■ Exercise instructions
So that nothing is lost, write out all the lines below exactly.

■ Dataset content
──────────

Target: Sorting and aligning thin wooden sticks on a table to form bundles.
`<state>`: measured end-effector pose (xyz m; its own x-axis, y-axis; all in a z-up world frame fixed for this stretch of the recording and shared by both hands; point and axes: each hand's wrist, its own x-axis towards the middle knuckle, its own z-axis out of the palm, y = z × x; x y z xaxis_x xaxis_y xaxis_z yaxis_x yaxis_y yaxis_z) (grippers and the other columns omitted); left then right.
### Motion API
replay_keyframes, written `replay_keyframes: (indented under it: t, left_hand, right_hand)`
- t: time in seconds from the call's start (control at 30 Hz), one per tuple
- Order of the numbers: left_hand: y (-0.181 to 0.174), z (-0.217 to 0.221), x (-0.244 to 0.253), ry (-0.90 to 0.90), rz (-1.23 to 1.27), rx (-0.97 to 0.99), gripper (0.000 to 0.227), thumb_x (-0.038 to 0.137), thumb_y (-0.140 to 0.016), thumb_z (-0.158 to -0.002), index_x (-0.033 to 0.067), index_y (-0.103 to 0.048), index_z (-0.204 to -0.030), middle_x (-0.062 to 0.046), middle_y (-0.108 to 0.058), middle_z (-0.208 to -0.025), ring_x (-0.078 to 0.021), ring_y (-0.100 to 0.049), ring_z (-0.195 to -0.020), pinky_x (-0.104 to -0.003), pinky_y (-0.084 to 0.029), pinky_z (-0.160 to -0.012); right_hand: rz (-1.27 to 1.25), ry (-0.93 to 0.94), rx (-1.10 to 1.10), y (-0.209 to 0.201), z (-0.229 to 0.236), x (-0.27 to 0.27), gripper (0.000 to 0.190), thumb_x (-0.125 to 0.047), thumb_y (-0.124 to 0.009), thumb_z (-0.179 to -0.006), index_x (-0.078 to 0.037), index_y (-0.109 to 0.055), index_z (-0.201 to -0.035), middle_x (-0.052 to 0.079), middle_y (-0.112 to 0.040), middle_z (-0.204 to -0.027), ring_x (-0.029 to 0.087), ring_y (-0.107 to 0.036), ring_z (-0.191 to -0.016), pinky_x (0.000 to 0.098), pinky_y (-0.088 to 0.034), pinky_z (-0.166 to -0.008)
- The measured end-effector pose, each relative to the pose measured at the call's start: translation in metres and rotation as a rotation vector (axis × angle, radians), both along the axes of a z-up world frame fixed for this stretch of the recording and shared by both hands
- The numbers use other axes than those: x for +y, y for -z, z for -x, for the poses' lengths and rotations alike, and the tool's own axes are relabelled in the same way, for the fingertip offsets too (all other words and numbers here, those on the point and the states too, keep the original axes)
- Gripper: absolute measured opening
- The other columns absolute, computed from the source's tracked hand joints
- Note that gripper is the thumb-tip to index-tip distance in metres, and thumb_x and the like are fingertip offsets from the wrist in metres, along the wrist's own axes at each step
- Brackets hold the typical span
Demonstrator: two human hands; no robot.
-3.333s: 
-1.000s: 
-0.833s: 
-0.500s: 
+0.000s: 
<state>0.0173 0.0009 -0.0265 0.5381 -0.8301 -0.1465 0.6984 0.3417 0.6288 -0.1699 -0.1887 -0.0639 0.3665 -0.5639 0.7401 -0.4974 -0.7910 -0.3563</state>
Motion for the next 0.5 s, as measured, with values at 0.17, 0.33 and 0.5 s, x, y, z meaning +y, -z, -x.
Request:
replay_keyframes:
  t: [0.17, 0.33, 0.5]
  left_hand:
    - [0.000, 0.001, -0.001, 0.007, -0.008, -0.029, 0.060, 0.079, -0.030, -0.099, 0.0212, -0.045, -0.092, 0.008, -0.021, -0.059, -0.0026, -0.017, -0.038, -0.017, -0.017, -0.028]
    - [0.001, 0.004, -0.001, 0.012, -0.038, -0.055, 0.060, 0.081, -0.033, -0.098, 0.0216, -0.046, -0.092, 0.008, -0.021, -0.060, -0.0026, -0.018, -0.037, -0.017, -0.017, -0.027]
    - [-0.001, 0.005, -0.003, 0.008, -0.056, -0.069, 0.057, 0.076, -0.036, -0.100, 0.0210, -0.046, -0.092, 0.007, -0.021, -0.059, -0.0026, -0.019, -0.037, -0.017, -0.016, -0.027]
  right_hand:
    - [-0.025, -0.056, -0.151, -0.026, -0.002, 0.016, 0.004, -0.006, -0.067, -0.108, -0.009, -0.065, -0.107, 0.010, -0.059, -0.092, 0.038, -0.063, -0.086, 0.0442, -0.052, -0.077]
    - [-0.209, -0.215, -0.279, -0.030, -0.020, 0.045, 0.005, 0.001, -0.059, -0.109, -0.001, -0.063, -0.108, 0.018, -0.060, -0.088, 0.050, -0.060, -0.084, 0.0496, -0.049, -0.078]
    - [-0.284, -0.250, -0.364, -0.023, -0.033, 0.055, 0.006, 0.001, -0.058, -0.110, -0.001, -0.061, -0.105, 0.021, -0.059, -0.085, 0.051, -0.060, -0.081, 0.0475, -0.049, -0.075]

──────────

■ Reply
Target: Sorting and aligning thin wooden sticks on a table to form bundles.
`<state>`: measured end-effector pose (xyz m; its own x-axis, y-axis; all in a z-up world frame fixed for this stretch of the recording and shared by both hands; point and axes: each hand's wrist, its own x-axis towards the middle knuckle, its own z-axis out of the palm, y = z × x; x y z xaxis_x xaxis_y xaxis_z yaxis_x yaxis_y yaxis_z) (grippers and the other columns omitted); left then right.
### Motion API
replay_keyframes, written `replay_keyframes: (indented under it: t, left_hand, right_hand)`
- t: time in seconds from the call's start (control at 30 Hz), one per tuple
- Order of the numbers: left_hand: y (-0.181 to 0.174), z (-0.217 to 0.221), x (-0.244 to 0.253), ry (-0.90 to 0.90), rz (-1.23 to 1.27), rx (-0.97 to 0.99), gripper (0.000 to 0.227), thumb_x (-0.038 to 0.137), thumb_y (-0.140 to 0.016), thumb_z (-0.158 to -0.002), index_x (-0.033 to 0.067), index_y (-0.103 to 0.048), index_z (-0.204 to -0.030), middle_x (-0.062 to 0.046), middle_y (-0.108 to 0.058), middle_z (-0.208 to -0.025), ring_x (-0.078 to 0.021), ring_y (-0.100 to 0.049), ring_z (-0.195 to -0.020), pinky_x (-0.104 to -0.003), pinky_y (-0.084 to 0.029), pinky_z (-0.160 to -0.012); right_hand: rz (-1.27 to 1.25), ry (-0.93 to 0.94), rx (-1.10 to 1.10), y (-0.209 to 0.201), z (-0.229 to 0.236), x (-0.27 to 0.27), gripper (0.000 to 0.190), thumb_x (-0.125 to 0.047), thumb_y (-0.124 to 0.009), thumb_z (-0.179 to -0.006), index_x (-0.078 to 0.037), index_y (-0.109 to 0.055), index_z (-0.201 to -0.035), middle_x (-0.052 to 0.079), middle_y (-0.112 to 0.040), middle_z (-0.204 to -0.027), ring_x (-0.029 to 0.087), ring_y (-0.107 to 0.036), ring_z (-0.191 to -0.016), pinky_x (0.000 to 0.098), pinky_y (-0.088 to 0.034), pinky_z (-0.166 to -0.008)
- The measured end-effector pose, each relative to the pose measured at the call's start: translation in metres and rotation as a rotation vector (axis × angle, radians), both along the axes of a z-up world frame fixed for this stretch of the recording and shared by both hands
- The numbers use other axes than those: x for +y, y for -z, z for -x, for the poses' lengths and rotations alike, and the tool's own axes are relabelled in the same way, for the fingertip offsets too (all other words and numbers here, those on the point and the states too, keep the original axes)
- Gripper: absolute measured opening
- The other columns absolute, computed from the source's tracked hand joints
- Note that gripper is the thumb-tip to index-tip distance in metres, and thumb_x and the like are fingertip offsets from the wrist in metres, along the wrist's own axes at each step
- Brackets hold the typical span
Demonstrator: two human hands; no robot.
-3.333s: 
-1.000s: 
-0.833s: 
-0.500s: 
+0.000s: 
<state>0.0173 0.0009 -0.0265 0.5381 -0.8301 -0.1465 0.6984 0.3417 0.6288 -0.1699 -0.1887 -0.0639 0.3665 -0.5639 0.7401 -0.4974 -0.7910 -0.3563</state>
Motion for the next 0.5 s, as measured, with values at 0.17, 0.33 and 0.5 s, x, y, z meaning +y, -z, -x.
Request:
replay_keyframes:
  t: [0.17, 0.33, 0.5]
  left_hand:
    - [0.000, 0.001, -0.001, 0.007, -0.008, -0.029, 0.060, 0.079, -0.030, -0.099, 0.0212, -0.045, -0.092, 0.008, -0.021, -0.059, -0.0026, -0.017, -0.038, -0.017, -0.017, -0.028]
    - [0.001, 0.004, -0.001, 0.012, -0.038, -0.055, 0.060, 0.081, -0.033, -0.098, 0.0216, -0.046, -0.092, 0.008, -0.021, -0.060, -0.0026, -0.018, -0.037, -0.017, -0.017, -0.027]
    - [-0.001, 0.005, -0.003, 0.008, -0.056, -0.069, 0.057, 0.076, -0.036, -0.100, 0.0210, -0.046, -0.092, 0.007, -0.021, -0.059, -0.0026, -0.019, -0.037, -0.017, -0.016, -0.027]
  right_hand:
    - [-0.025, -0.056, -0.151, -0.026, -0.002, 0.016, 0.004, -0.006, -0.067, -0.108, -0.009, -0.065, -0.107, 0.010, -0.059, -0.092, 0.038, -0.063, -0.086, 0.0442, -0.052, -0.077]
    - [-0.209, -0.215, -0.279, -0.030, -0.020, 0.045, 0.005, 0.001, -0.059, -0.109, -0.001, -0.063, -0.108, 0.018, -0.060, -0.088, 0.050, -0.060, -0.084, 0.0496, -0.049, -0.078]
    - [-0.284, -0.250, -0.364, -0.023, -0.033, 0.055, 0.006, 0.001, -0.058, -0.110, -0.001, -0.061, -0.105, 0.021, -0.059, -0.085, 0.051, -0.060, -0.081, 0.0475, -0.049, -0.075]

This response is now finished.